| Task description |
Using the data below, output the first line and every line after it up to and including the line containing "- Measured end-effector", exactly as written and with nothing added.

| Recorded data |
---------------

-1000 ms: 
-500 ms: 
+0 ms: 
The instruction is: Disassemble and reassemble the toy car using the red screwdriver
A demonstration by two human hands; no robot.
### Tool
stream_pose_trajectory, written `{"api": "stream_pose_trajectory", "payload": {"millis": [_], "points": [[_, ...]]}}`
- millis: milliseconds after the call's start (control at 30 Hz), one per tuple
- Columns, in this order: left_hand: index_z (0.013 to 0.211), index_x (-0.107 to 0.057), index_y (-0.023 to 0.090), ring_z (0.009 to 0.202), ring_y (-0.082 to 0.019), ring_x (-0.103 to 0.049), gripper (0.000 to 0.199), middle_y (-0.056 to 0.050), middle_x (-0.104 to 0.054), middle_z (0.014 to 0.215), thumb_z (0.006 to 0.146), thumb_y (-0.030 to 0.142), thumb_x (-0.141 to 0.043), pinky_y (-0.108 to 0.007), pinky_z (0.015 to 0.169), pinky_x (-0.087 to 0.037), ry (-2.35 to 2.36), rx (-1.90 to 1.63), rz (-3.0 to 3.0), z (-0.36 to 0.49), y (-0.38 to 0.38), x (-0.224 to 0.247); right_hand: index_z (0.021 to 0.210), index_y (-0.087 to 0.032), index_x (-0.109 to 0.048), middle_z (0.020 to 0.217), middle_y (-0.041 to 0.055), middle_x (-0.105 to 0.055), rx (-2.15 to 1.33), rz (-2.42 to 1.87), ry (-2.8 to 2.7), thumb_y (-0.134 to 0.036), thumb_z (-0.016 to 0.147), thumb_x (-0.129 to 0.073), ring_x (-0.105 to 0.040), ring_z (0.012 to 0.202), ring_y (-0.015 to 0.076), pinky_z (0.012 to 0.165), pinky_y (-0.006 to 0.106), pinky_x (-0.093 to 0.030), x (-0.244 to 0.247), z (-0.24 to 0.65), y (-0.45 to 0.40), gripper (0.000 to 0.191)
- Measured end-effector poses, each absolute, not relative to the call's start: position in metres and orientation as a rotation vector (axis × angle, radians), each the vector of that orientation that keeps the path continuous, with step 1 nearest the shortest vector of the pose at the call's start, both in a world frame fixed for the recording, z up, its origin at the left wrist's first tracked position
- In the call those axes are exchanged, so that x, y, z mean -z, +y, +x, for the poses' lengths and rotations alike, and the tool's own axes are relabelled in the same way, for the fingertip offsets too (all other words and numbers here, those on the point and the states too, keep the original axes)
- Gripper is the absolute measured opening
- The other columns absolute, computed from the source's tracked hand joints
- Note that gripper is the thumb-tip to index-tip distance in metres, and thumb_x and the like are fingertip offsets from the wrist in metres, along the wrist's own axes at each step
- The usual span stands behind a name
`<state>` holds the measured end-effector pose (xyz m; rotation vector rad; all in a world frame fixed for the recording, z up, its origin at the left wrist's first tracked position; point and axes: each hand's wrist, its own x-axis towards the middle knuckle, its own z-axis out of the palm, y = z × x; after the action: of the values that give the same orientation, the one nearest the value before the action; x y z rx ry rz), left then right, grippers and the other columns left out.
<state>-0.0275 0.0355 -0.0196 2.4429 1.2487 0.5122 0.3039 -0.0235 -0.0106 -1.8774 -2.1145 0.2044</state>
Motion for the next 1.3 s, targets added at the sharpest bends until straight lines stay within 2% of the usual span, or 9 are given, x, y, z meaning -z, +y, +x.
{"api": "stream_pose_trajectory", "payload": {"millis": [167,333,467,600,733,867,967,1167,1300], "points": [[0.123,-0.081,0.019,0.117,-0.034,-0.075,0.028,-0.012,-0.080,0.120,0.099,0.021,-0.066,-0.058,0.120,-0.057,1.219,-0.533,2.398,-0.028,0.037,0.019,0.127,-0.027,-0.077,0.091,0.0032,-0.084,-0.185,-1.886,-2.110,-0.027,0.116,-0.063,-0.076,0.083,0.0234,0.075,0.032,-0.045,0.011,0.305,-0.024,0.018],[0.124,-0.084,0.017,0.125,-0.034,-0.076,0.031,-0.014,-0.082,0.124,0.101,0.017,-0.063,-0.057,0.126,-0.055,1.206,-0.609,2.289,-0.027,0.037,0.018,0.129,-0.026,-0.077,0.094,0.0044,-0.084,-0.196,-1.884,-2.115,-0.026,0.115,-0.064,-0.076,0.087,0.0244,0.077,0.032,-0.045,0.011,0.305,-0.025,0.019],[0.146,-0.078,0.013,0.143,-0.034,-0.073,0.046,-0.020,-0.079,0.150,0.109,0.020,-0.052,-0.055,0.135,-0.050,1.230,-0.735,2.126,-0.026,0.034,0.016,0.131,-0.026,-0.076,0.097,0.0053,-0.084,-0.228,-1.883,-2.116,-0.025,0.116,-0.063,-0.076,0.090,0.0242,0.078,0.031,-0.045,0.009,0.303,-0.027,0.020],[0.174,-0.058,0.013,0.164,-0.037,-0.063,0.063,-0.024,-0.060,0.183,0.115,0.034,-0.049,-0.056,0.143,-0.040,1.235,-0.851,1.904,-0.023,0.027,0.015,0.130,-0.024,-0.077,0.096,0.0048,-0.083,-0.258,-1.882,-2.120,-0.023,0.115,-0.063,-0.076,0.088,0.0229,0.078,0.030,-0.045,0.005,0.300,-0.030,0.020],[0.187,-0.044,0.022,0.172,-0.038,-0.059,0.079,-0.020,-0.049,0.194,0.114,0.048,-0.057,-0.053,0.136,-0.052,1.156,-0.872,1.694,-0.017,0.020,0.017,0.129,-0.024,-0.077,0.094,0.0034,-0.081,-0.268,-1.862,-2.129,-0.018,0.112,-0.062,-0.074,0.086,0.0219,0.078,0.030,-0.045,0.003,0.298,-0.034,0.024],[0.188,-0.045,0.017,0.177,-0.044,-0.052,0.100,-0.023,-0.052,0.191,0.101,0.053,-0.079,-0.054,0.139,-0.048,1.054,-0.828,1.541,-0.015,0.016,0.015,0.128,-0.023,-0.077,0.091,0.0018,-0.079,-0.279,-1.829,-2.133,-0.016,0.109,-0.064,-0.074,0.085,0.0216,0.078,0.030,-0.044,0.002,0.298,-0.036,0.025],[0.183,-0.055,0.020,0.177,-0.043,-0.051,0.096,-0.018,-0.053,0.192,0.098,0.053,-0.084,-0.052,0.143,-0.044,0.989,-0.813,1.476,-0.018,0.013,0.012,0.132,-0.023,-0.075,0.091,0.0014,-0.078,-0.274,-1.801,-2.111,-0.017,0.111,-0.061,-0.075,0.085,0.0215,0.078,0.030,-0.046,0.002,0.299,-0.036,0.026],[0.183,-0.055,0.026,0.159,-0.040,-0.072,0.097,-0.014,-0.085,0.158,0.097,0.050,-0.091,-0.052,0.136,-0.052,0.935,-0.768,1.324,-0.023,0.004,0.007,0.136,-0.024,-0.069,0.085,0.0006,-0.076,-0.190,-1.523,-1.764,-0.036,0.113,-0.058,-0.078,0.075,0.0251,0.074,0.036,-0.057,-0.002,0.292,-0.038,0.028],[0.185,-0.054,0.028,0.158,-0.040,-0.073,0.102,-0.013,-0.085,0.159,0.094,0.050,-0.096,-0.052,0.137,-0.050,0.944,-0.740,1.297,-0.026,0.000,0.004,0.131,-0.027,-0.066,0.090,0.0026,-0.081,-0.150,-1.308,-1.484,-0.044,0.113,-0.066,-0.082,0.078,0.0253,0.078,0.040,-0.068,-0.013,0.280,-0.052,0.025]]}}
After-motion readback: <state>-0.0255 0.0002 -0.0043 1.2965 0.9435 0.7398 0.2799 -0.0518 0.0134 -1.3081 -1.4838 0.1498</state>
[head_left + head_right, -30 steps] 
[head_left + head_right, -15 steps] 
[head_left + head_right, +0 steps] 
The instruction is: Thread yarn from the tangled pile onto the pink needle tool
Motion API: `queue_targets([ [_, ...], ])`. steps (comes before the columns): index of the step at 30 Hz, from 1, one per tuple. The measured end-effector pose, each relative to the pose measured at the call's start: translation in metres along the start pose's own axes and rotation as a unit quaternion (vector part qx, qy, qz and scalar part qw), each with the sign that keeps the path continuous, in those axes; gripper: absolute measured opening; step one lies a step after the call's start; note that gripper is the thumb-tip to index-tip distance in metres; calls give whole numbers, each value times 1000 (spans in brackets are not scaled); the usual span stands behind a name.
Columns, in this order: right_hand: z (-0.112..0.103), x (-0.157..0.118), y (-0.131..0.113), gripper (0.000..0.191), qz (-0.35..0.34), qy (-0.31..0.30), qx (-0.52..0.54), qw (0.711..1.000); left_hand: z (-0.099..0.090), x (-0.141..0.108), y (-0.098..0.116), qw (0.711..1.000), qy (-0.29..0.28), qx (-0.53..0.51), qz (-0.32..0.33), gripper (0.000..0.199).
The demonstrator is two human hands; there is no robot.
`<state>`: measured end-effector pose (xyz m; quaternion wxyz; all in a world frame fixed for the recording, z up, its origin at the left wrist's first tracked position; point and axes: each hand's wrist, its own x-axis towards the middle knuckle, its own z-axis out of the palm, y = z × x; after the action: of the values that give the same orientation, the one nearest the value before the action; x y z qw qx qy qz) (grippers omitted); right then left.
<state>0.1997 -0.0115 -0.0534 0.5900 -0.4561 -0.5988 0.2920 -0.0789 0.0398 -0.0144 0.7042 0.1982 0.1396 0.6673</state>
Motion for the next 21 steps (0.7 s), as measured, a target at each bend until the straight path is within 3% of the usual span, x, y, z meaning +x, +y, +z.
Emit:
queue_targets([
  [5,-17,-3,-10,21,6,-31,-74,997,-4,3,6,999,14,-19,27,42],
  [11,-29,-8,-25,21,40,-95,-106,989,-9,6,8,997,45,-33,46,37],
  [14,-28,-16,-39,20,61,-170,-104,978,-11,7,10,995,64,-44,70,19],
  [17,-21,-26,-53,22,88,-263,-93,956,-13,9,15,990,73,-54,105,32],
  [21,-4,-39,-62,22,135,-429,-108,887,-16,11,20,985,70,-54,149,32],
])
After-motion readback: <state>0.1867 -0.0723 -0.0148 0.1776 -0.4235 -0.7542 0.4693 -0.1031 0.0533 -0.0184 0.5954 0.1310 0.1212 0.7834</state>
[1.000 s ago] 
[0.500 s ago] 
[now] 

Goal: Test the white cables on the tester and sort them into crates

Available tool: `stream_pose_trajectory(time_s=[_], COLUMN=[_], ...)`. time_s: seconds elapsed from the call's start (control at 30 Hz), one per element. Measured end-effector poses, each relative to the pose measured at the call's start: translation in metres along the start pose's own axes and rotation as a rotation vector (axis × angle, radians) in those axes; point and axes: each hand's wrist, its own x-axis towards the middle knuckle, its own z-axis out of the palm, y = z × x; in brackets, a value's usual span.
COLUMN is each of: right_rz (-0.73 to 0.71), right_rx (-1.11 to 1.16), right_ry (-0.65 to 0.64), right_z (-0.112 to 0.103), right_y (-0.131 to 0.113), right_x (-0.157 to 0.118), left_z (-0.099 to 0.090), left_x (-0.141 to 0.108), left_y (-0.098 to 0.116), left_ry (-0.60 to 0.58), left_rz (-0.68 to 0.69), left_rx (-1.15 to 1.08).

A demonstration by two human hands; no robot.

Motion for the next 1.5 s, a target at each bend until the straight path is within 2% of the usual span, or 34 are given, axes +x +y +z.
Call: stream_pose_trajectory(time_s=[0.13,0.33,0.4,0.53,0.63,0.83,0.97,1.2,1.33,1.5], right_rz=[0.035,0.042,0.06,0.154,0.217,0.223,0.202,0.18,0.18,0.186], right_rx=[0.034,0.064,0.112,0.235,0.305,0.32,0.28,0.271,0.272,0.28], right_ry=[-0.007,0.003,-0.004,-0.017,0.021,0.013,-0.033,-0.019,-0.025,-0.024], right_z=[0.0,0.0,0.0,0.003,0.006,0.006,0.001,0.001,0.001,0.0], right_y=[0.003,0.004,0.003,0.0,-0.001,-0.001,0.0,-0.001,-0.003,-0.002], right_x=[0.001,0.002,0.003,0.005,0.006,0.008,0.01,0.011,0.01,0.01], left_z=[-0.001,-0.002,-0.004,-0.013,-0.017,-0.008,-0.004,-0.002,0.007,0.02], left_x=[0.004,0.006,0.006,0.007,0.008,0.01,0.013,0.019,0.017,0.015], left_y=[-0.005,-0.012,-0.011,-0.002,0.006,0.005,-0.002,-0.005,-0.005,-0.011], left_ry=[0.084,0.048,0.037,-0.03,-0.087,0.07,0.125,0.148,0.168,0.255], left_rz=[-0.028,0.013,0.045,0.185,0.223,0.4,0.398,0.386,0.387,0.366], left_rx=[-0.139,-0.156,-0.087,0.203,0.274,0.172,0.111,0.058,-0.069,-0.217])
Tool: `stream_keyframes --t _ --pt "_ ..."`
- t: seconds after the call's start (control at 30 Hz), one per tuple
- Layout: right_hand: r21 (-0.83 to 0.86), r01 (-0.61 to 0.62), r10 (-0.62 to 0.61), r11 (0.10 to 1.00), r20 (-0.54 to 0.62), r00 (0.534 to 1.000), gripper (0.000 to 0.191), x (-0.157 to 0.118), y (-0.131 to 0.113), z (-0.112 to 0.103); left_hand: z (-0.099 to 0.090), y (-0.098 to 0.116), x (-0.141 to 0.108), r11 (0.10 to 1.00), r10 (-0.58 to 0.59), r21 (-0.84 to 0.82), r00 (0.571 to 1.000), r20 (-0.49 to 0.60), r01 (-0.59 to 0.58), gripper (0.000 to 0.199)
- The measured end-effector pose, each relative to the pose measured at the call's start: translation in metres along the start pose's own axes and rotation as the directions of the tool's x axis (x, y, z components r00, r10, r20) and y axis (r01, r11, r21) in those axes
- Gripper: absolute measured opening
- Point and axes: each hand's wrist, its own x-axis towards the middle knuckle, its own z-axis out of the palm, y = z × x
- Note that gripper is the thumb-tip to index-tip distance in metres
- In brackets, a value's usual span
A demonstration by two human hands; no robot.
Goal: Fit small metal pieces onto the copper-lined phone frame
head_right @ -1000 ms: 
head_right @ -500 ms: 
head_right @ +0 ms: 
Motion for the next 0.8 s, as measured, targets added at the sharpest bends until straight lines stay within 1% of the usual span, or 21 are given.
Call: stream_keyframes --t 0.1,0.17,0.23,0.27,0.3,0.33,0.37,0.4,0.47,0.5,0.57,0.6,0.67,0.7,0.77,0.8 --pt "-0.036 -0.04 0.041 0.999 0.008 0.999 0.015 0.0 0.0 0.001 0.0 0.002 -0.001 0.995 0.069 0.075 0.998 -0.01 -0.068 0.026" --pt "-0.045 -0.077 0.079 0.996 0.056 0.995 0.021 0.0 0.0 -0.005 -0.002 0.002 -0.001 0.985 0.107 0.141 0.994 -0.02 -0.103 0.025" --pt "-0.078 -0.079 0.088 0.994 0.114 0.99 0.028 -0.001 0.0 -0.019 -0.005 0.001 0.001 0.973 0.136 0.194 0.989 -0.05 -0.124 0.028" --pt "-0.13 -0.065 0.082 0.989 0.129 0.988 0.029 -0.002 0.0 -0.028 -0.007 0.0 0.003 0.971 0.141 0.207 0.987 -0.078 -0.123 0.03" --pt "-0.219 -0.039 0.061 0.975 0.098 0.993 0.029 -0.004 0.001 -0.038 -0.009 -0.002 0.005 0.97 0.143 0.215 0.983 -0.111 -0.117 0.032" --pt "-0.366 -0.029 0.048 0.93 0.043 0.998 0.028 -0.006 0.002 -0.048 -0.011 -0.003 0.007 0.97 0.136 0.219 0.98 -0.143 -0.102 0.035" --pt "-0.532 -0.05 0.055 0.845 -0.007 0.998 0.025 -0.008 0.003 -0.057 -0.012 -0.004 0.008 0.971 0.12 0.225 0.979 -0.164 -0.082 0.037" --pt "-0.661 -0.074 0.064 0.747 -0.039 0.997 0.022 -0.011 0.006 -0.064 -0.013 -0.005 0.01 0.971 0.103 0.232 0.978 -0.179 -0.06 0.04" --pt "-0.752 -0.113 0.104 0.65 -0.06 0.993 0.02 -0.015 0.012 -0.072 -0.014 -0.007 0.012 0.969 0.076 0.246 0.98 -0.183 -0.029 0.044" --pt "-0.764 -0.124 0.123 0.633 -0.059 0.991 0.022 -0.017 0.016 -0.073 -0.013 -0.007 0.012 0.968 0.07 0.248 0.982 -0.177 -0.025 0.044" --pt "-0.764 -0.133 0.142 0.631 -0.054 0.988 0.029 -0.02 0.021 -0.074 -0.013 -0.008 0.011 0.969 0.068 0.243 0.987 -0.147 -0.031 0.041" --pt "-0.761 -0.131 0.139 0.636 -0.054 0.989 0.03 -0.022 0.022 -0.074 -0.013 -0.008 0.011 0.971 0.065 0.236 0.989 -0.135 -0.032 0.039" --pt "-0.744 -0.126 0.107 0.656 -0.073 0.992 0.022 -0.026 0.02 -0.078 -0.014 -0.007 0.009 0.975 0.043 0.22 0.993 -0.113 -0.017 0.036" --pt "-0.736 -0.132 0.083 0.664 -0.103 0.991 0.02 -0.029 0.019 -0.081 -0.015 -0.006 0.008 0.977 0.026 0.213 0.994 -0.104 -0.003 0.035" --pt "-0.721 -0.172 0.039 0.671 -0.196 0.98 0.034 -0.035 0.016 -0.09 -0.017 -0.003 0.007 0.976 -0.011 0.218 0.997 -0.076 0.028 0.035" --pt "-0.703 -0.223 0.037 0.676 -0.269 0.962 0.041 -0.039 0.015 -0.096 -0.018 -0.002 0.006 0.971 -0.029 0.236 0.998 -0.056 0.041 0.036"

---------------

| Result for this exercise |
-1000 ms: 
-500 ms: 
+0 ms: 
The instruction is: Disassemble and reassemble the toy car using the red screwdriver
A demonstration by two human hands; no robot.
### Tool
stream_pose_trajectory, written `{"api": "stream_pose_trajectory", "payload": {"millis": [_], "points": [[_, ...]]}}`
- millis: milliseconds after the call's start (control at 30 Hz), one per tuple
- Columns, in this order: left_hand: index_z (0.013 to 0.211), index_x (-0.107 to 0.057), index_y (-0.023 to 0.090), ring_z (0.009 to 0.202), ring_y (-0.082 to 0.019), ring_x (-0.103 to 0.049), gripper (0.000 to 0.199), middle_y (-0.056 to 0.050), middle_x (-0.104 to 0.054), middle_z (0.014 to 0.215), thumb_z (0.006 to 0.146), thumb_y (-0.030 to 0.142), thumb_x (-0.141 to 0.043), pinky_y (-0.108 to 0.007), pinky_z (0.015 to 0.169), pinky_x (-0.087 to 0.037), ry (-2.35 to 2.36), rx (-1.90 to 1.63), rz (-3.0 to 3.0), z (-0.36 to 0.49), y (-0.38 to 0.38), x (-0.224 to 0.247); right_hand: index_z (0.021 to 0.210), index_y (-0.087 to 0.032), index_x (-0.109 to 0.048), middle_z (0.020 to 0.217), middle_y (-0.041 to 0.055), middle_x (-0.105 to 0.055), rx (-2.15 to 1.33), rz (-2.42 to 1.87), ry (-2.8 to 2.7), thumb_y (-0.134 to 0.036), thumb_z (-0.016 to 0.147), thumb_x (-0.129 to 0.073), ring_x (-0.105 to 0.040), ring_z (0.012 to 0.202), ring_y (-0.015 to 0.076), pinky_z (0.012 to 0.165), pinky_y (-0.006 to 0.106), pinky_x (-0.093 to 0.030), x (-0.244 to 0.247), z (-0.24 to 0.65), y (-0.45 to 0.40), gripper (0.000 to 0.191)
- Measured end-effector poses, each absolute, not relative to the call's start: position in metres and orientation as a rotation vector (axis × angle, radians), each the vector of that orientation that keeps the path continuous, with step 1 nearest the shortest vector of the pose at the call's start, both in a world frame fixed for the recording, z up, its origin at the left wrist's first tracked position

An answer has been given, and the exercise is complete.